Much of the early losses in the first quarter were recovered by the mid point of the year and managements appear disciplined, largely holding the line on pricing and terms and conditions, it added.
However not all is rosy in the reinsurance garden.
hide
Little pricing improvement has been seen in 2011, according to AM Best, with a flattening or stabilisation of rates the norm.

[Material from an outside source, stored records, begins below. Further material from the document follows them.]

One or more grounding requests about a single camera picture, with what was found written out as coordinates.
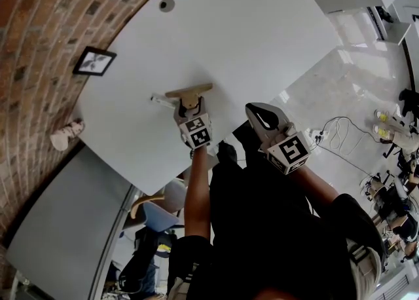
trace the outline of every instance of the white sneaker
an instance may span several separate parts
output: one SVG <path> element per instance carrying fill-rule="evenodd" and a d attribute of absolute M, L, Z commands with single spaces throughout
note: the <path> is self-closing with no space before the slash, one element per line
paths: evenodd
<path fill-rule="evenodd" d="M 381 111 L 381 110 L 376 110 L 374 111 L 374 115 L 377 119 L 379 119 L 382 122 L 386 122 L 388 120 L 388 112 L 387 111 Z"/>
<path fill-rule="evenodd" d="M 374 125 L 373 132 L 379 135 L 383 140 L 390 140 L 390 130 L 382 129 L 378 125 Z"/>

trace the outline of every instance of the wooden object
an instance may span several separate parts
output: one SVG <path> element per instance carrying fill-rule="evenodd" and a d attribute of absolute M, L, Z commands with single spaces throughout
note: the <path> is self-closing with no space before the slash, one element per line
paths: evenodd
<path fill-rule="evenodd" d="M 180 98 L 183 107 L 187 109 L 195 108 L 198 105 L 201 93 L 212 89 L 212 83 L 200 84 L 199 86 L 188 87 L 165 93 L 167 98 Z"/>
<path fill-rule="evenodd" d="M 144 202 L 154 201 L 154 200 L 164 200 L 164 192 L 162 194 L 153 195 L 151 197 L 141 197 L 137 199 L 131 206 L 131 218 L 135 219 L 137 214 L 138 207 Z"/>

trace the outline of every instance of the curved brick wall
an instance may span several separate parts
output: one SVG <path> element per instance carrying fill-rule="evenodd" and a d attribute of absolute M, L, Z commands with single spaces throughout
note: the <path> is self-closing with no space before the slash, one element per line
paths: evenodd
<path fill-rule="evenodd" d="M 86 45 L 107 48 L 147 0 L 0 0 L 0 239 L 67 152 L 48 135 L 87 78 L 71 74 Z M 0 247 L 0 287 L 10 267 Z"/>

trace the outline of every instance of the shoe
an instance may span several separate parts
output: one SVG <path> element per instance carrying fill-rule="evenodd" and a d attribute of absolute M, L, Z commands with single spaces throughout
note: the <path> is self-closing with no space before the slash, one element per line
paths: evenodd
<path fill-rule="evenodd" d="M 379 119 L 382 122 L 386 122 L 388 120 L 388 112 L 386 111 L 380 111 L 380 110 L 376 110 L 374 111 L 374 115 L 377 119 Z"/>
<path fill-rule="evenodd" d="M 379 135 L 383 140 L 390 140 L 390 130 L 381 129 L 378 125 L 374 125 L 373 132 Z"/>
<path fill-rule="evenodd" d="M 403 89 L 400 94 L 399 94 L 399 101 L 403 101 L 406 98 L 406 94 L 407 94 L 408 90 L 407 89 Z"/>

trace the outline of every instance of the framed picture
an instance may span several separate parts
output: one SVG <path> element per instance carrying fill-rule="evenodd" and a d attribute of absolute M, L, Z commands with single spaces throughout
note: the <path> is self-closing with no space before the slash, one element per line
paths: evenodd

The industry as a whole is not expected to see an underwriting profit this year.
The sovereign debt and economic crisis in many European countries are adding pressure to the risk transfer industry’s risk adjusted capitalisation at a time when catastrophe losses, soft market conditions and thinning reserve positions are already pressuring company balance sheets, said the rating agency.
Furthermore many reinsurance companies with outsized exposures to certain EU country debt, particularly Spanish and Italian bonds, are finding their capital positions under strain in relation to financial strength ratings, it added.
“From a point in time looking at the balance sheet and risk adjusted capital there is a lot of resilience, a lot of strength of margin but really what is on the horizon?” questioned Stefan Holzberger, Managing Director of Analytics at the company.
“Is it additional further severe cat losses? Is it an economic market worsening? Where are reserves going? They are certainly a lot thinner than they have been in many years. What is going to be the results of these trends that are for the most part moving more in the wrong direction,” he continued.
“Is it a hardening of the market or is it perhaps a change in our stable outlook? Right now we are going to take a wait and see approach,” he concluded.